Außerdem wird in den Dokumenten das heute noch im Dorf diffus vorhandene Wissen untermauert, dass es eine Verbindung zwischen Kirchturmkürzung und der befestigten Straße gibt. Großen Konflikt gab es nämlich auch um den Turm-Schutt, der eigentlich zur Ausbesserung der Straße dienen sollte, aber abtransportiert wurde.
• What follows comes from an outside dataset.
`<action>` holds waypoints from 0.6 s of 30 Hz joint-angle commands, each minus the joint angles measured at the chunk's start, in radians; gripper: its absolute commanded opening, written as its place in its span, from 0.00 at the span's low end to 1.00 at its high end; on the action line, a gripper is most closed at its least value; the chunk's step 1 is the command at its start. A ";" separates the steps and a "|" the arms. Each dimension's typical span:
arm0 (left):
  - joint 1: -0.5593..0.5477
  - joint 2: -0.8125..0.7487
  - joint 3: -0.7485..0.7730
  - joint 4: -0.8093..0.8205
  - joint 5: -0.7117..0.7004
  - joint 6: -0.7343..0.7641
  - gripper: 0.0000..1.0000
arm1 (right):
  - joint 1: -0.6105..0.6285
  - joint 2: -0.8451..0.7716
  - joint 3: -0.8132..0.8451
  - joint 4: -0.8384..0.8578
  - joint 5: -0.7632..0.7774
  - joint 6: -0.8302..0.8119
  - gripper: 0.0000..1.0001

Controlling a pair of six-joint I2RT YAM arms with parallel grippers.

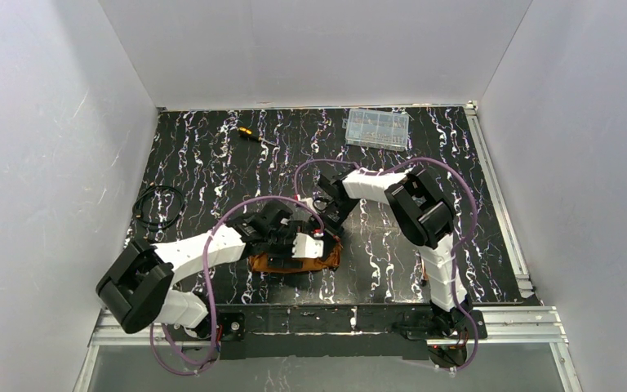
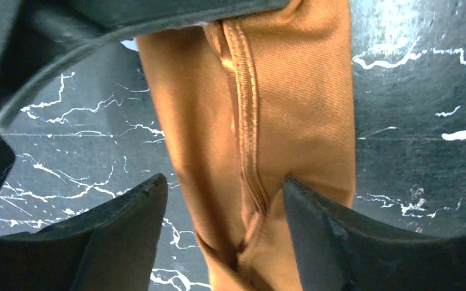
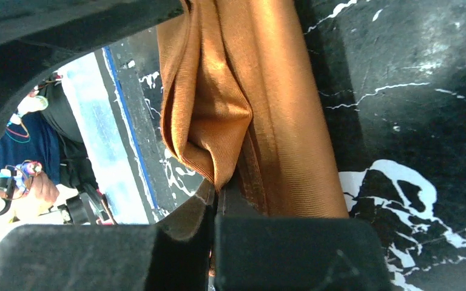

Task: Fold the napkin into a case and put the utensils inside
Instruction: Grasp the top corner of the smaller rectangle folded napkin from the folded napkin.

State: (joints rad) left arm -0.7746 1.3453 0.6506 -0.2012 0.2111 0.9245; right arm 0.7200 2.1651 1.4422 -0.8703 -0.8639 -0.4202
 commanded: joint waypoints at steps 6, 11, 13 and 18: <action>0.014 0.085 0.024 -0.087 0.043 0.020 0.47 | -0.014 -0.120 -0.047 0.089 -0.095 0.047 0.01; 0.018 0.089 0.028 -0.130 0.085 0.057 0.40 | -0.020 -0.135 -0.063 0.137 -0.096 0.088 0.01; 0.021 0.087 0.031 -0.148 0.103 0.067 0.37 | -0.028 -0.119 -0.039 0.128 -0.090 0.090 0.01; 0.024 0.080 0.029 -0.183 0.126 0.091 0.34 | -0.051 -0.069 0.030 0.083 -0.039 0.085 0.01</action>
State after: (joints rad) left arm -0.7589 1.4078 0.6895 -0.2581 0.2996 0.9874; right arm 0.6922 2.0739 1.3964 -0.7677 -0.9184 -0.3431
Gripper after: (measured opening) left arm 0.344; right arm 0.043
Die Turmurkunde, die bei Fertigstellung des Turms in die Spitze eingefasst wurde, beschreibt die politischen und zeitgeschichtlichen Umstände des Baus:

„Der Kirchenbau ist in das für die preußische Geschichte so wichtige und ruhmreiche Jahr 1866 nach Christo gefallen. Im Sommer diesen Jahres hat Preußen mit Östereich und einigen anderen mit demselben verbündeten Deutschen Staaten einen für Preußens Macht und Deutschlands Einigung und Kräftigung wichtigen, siegreichen Krieg geführt, dem in diesen Tagen ein für Preußen ehrenvoller Friede gefolgt ist. Das blutige Werk dieses Kriegens sowie das friedliche Werk des Kirchenbaus sind unter der Herrschaft des Königs Willhelm I. von Preußen vollbracht worden. Die Ernte diesen Sommer ist namentlich Roggen für Neuendorf eine sehr kärgliche gewesen, da der Frost im Monat Mai dem Saat großen Schaden zugefügt hat. Dagegen hat die Gemeinde heute große Ursache, Gott zu danken, der sie bisher vor der Verheerung durch die asiatische Cholera bewahrt hat, die in der Nähe und in der Ferne so viele Opfer dahinrafft. Zum Krieg in diesem Sommer sind aus unserer Gemeinde 14 junge Leute einberufen gewesen; sie sind, Gott lob! -alle am Leben geblieben; 1 ist leicht verwundet worden.“.